What is needed: Return the lines below that contain "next".

Information shown:
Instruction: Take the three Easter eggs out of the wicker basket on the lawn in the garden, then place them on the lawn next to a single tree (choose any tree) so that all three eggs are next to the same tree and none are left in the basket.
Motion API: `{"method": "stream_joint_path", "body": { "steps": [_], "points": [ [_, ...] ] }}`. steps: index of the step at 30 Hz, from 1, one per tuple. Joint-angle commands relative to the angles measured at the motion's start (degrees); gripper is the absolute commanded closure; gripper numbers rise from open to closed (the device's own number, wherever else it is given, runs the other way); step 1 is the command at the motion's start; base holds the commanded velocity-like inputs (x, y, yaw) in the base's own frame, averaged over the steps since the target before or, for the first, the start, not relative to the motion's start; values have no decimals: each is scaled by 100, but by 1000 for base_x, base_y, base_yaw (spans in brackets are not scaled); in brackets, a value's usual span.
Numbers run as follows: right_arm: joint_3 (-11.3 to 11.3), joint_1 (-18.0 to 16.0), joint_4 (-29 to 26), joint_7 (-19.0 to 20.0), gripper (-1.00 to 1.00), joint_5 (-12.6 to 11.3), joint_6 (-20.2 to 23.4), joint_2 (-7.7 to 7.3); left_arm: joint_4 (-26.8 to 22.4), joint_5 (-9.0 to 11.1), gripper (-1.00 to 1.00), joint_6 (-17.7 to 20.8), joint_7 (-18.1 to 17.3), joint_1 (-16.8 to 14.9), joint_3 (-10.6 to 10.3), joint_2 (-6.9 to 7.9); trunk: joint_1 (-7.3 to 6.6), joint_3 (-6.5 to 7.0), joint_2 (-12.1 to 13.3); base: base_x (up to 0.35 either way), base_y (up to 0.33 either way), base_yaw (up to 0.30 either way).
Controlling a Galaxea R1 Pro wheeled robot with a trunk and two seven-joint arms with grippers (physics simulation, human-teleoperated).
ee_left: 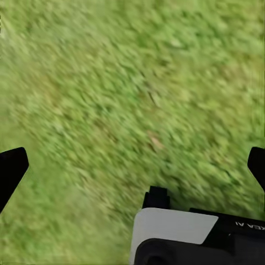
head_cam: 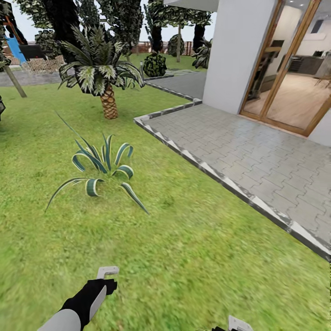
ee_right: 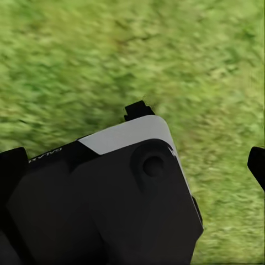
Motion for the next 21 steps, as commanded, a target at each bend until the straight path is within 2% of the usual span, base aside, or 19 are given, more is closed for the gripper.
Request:
{"method": "stream_joint_path", "body": {
  "steps": [1, 8, 17, 21],
  "points": [
    [-3, -1, -15, -27, -100, -41, 26, 4, -12, -8, -100, 30, 3, 0, 38, -3, 3, -9, -10, 50, 278, -258],
    [5, -1, -14, -13, -100, -34, 15, 6, -11, -12, -100, 30, 3, 0, 38, 1, 3, -9, -10, 120, 280, -218],
    [37, -1, -42, 7, -100, -20, -57, 0, -12, -12, -100, 30, 3, -1, 38, 1, 3, -9, -10, 140, 281, -24],
    [59, -1, -27, 18, -100, -10, -289, -2, -12, -12, -100, 24, 2, 0, 26, 6, 3, -13, -10, 145, 281, -1]
  ]
}}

Written solution:
Instruction: Take the three Easter eggs out of the wicker basket on the lawn in the garden, then place them on the lawn next to a single tree (choose any tree) so that all three eggs are next to the same tree and none are left in the basket.
Motion for the next 21 steps, as commanded, a target at each bend until the straight path is within 2% of the usual span, base aside, or 19 are given, more is closed for the gripper.

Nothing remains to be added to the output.